In 2017, Moment won in two categories of the American Jewish Press Association Simon Rockower Awards Competition for Excellence in Jewish Journalism. The Curious Case of Dorothy L. Sayers & the Jew Who Wasn't. There by Amy Schwartz won the 2nd Place Award for Excellence in Arts and Criticism News and Features, and Is Sitting This One Out, Who Will be Israel's Champion? and The True Value of Cheap Books by Shmuel Rosner won the 2nd Place Louis Rapoport Award for Excellence in Commentary. Moment won two Religion Newswriters Association awards in 2017. Nadine Epstein was also a finalist for the 2016 Food Writing Award from the International Association of Culinary Professionals for her story The Great Hanukkah Clanging.

Moment has also won several non-Jewish journalism awards, such as nominations for two Livingston Awards, the award for Best Investigative News Story from New American Media; and the 2015 Clarion Award from the Association of Women in Communications for Best Feature Article/Current News for Eetta Prince-Gibson's An Uneasy Union. Moment also won the 2015 first place award in magazine news reporting from the Religion Newswriters Association for Prince's An Uneasy Union, along with awards for Nadine Epstein's Evolution of a Moderate on Mohammed Dajani, and for Michael Orbach's story Professor of Disbelief on James Kugel.

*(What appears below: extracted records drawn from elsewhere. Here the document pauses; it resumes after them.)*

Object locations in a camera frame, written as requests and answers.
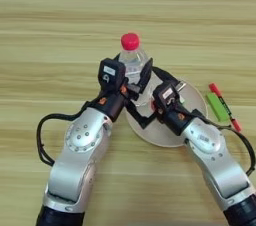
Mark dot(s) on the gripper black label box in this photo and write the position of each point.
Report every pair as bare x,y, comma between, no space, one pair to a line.
110,73
166,95

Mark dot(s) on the red marker pen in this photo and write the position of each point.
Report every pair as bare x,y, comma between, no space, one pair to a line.
215,89

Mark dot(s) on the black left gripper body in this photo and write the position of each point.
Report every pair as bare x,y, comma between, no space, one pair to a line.
111,101

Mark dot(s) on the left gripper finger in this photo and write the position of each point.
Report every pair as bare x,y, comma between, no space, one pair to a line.
146,73
117,57

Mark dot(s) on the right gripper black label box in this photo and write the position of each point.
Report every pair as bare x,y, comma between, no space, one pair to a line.
166,95

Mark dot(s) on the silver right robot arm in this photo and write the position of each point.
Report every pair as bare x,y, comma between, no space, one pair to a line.
220,163

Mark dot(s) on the green rectangular block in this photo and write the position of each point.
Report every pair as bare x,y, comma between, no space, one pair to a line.
216,106

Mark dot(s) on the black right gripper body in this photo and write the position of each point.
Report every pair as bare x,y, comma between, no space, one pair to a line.
176,118

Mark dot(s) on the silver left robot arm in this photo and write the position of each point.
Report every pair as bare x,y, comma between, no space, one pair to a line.
78,156

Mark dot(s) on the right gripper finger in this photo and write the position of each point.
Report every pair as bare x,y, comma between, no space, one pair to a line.
141,122
165,74

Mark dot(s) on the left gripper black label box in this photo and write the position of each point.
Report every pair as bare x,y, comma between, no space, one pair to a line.
110,73

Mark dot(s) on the clear bottle with red cap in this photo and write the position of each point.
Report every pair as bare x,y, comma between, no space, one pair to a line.
131,56

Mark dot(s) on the round white plate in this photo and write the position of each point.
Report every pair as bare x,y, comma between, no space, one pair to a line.
193,100

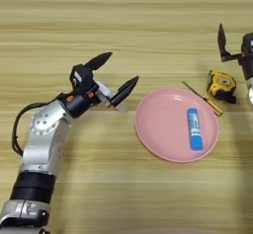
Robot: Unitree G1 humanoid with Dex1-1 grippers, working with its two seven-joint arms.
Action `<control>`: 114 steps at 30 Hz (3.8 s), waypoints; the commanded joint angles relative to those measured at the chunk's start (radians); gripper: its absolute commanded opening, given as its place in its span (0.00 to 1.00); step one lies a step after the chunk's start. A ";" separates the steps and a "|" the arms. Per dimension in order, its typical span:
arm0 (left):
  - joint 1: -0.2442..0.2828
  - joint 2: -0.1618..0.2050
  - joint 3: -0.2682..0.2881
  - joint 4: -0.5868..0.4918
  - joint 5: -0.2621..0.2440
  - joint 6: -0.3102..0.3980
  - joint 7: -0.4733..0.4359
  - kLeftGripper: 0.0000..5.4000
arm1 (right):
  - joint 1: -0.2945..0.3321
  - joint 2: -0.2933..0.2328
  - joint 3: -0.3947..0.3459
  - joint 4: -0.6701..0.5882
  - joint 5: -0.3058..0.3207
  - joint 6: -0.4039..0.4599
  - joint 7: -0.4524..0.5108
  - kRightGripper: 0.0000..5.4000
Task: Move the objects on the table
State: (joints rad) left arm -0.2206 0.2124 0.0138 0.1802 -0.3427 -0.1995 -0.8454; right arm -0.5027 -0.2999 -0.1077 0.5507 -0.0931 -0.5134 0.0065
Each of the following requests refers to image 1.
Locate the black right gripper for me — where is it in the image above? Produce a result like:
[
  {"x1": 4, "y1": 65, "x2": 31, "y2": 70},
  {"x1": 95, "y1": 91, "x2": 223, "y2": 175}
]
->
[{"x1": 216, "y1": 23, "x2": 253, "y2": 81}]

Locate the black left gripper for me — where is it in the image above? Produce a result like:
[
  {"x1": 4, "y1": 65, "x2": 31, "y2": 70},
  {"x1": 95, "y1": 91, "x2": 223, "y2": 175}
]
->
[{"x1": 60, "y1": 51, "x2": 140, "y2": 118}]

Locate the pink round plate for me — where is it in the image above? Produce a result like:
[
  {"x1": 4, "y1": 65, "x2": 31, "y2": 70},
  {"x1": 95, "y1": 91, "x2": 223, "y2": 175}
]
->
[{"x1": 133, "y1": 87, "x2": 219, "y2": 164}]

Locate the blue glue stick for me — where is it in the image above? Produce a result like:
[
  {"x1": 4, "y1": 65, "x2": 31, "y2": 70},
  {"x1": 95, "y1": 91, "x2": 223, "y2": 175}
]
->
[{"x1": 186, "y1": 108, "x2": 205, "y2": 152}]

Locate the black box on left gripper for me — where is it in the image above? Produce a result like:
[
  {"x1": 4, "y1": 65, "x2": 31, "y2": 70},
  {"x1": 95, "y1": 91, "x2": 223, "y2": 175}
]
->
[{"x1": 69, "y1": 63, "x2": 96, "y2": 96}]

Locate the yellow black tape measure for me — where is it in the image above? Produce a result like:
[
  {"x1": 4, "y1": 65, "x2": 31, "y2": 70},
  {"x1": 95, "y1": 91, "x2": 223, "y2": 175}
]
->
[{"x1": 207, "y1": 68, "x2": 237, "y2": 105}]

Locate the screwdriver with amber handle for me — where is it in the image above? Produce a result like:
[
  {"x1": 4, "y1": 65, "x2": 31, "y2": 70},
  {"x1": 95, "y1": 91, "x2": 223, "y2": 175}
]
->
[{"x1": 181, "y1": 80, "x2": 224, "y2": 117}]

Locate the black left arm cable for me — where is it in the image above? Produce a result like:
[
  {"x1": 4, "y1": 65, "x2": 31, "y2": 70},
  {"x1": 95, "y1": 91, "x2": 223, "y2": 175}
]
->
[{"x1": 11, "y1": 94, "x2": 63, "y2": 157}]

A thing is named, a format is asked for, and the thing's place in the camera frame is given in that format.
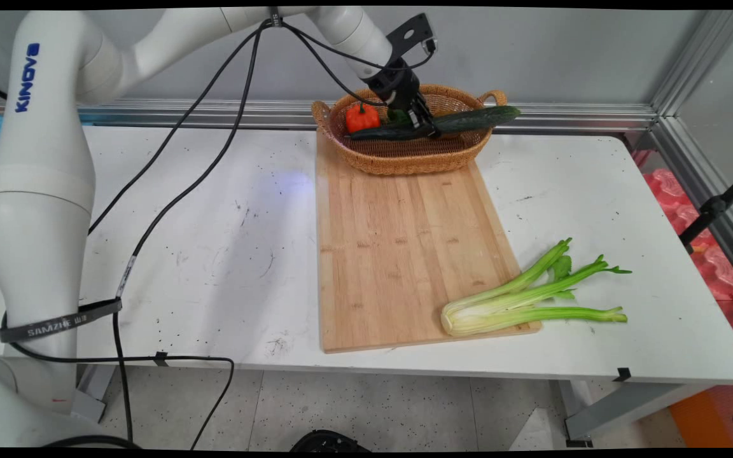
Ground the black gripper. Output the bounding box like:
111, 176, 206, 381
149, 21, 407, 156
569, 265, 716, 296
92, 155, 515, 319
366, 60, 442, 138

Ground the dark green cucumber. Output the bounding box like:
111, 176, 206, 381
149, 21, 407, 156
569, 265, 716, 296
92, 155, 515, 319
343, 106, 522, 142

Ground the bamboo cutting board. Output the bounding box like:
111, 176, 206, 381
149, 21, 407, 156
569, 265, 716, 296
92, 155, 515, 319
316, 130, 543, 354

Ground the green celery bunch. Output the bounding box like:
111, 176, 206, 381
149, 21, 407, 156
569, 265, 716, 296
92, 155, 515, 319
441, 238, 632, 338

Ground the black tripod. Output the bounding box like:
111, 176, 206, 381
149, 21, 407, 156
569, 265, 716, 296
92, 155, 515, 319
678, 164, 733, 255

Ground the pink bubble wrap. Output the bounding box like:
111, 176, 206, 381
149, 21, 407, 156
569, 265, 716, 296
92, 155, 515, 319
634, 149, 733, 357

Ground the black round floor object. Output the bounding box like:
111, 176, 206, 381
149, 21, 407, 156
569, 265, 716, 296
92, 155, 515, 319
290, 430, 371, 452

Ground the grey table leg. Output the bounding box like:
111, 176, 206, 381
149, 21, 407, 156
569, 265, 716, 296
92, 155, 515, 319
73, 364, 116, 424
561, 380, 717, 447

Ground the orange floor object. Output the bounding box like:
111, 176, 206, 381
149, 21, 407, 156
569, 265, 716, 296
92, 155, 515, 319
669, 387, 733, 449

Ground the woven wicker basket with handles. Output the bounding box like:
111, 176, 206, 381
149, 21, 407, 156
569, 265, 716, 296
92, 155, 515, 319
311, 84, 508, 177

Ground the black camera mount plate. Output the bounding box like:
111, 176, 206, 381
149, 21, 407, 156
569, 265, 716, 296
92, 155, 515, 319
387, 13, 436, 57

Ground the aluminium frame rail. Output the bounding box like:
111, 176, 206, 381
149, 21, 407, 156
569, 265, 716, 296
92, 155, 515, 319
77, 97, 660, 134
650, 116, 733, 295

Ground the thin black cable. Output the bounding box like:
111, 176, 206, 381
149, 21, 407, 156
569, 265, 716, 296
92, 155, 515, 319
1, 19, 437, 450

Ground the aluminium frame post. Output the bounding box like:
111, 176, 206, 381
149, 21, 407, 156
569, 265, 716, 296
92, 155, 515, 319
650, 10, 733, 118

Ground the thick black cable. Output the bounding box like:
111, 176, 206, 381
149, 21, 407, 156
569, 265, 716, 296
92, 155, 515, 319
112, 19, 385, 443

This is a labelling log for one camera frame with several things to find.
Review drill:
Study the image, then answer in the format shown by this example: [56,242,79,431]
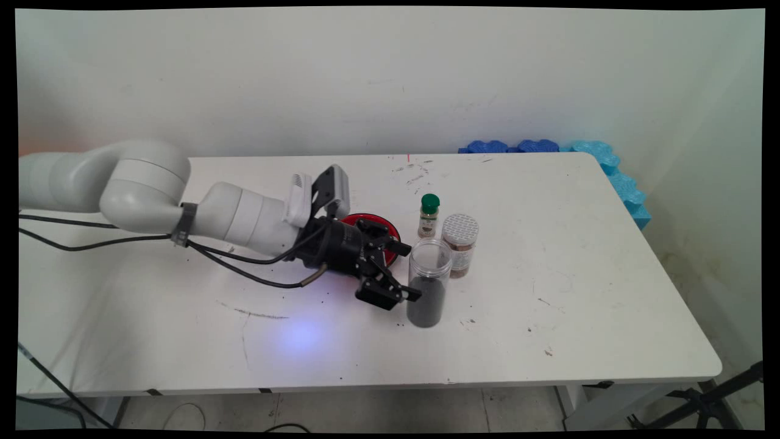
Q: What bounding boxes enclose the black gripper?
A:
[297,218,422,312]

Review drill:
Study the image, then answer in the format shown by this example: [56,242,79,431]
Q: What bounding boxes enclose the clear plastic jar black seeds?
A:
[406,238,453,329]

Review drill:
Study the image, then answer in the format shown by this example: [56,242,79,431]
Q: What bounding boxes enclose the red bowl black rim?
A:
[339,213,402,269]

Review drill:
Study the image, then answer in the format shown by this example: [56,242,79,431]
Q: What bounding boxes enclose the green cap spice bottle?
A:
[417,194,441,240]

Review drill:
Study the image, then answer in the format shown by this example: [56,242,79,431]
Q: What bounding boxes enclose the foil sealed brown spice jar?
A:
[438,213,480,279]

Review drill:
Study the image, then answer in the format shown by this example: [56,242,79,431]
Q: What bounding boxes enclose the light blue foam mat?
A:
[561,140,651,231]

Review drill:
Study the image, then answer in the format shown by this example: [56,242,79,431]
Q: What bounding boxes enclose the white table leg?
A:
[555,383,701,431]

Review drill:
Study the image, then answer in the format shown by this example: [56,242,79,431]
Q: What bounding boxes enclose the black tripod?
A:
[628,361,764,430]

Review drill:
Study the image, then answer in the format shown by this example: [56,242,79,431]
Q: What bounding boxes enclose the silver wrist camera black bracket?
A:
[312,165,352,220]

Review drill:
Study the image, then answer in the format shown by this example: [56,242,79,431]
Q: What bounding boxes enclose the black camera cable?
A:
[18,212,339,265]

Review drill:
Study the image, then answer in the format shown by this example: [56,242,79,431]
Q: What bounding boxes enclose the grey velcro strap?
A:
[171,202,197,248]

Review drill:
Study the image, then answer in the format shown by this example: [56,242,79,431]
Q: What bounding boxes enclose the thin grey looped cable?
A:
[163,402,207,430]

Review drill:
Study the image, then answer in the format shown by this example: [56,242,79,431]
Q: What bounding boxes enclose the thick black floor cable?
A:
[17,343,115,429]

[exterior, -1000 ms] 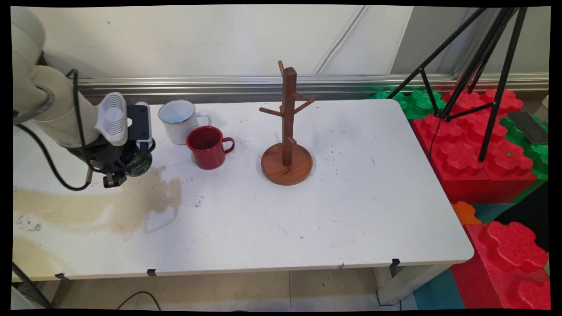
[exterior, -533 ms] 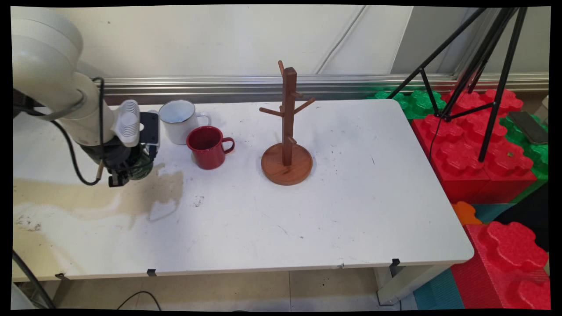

In 2013, Moment won Second Place for the Religion Newswriters Association Magazine of the Year award. In 2012, Moment won their Overall Excellence in Religion Coverage Award for magazines.

==Symposia==
Moment’s print symposia explore pressing and timely questions from a wide range of perspectives. Each Moment symposium includes interviews with a variety of creative thinkers and doers in order to present a spectrum of nuanced opinion on a broad range of questions important to public discourse. Notable symposia include:

- What is the Meaning of God Today? Moment asks a diverse group of philosophers, scientists, writers, artists, and clergy this age-old question. Featuring responses from Reza Aslan, Brian Greene, and Stephen Tobolowsky.
- Is Democracy Broken? Moment asks an array of scholars, journalists, and activists from the U.S. and abroad to weigh in. Featuring responses from Gloria Steinem, Tracy Kidder, Larry Diamond, and Azar Nafisi.
- Is There a "Jewish" Way to Parent? Moment speaks with a range of Jewish parents and experts to explore what role, if any, Judaism plays in 21st-century parenting. Including responses from Ron Lieber, Ruth K. Westheimer (Dr. Ruth), Ayelet Waldman, and Shalom Auslander.
- Is There a Secret Ingredient in the Jewish Relationship with Food? Including responses from Claudia Roden, Yotam Ottolenghi, Mimi Sheraton, and Ruth Reichl.

== Moment Books ==

In April 2019, Moment launched MomentBooks as a joint imprint with Mandel Vilar Press. Its first title, Elie Wiesel: An Extraordinary Life and Legacy, was published on April 2, 2019, and featured a foreword by Rabbi Jonathan Sacks and an afterword by Ted Koppel. In 2019 it released: Have I Got a Cartoon for You!: The Moment Magazine Book of Jewish Cartoons by Bob Mankoff, which released on September 15, 2019, and City of Light by Theodore Bikel with Aimee Ginsburg Bikel, released on November 4, 2019. In 2020, MomentBooks published Can Robots be Jewish?, edited by Amy E. Schwarz. In 2021, RBG's Brave and Brilliant Women was released, written by Nadine Epstein in collaboration with Ruth Bader Ginsburg.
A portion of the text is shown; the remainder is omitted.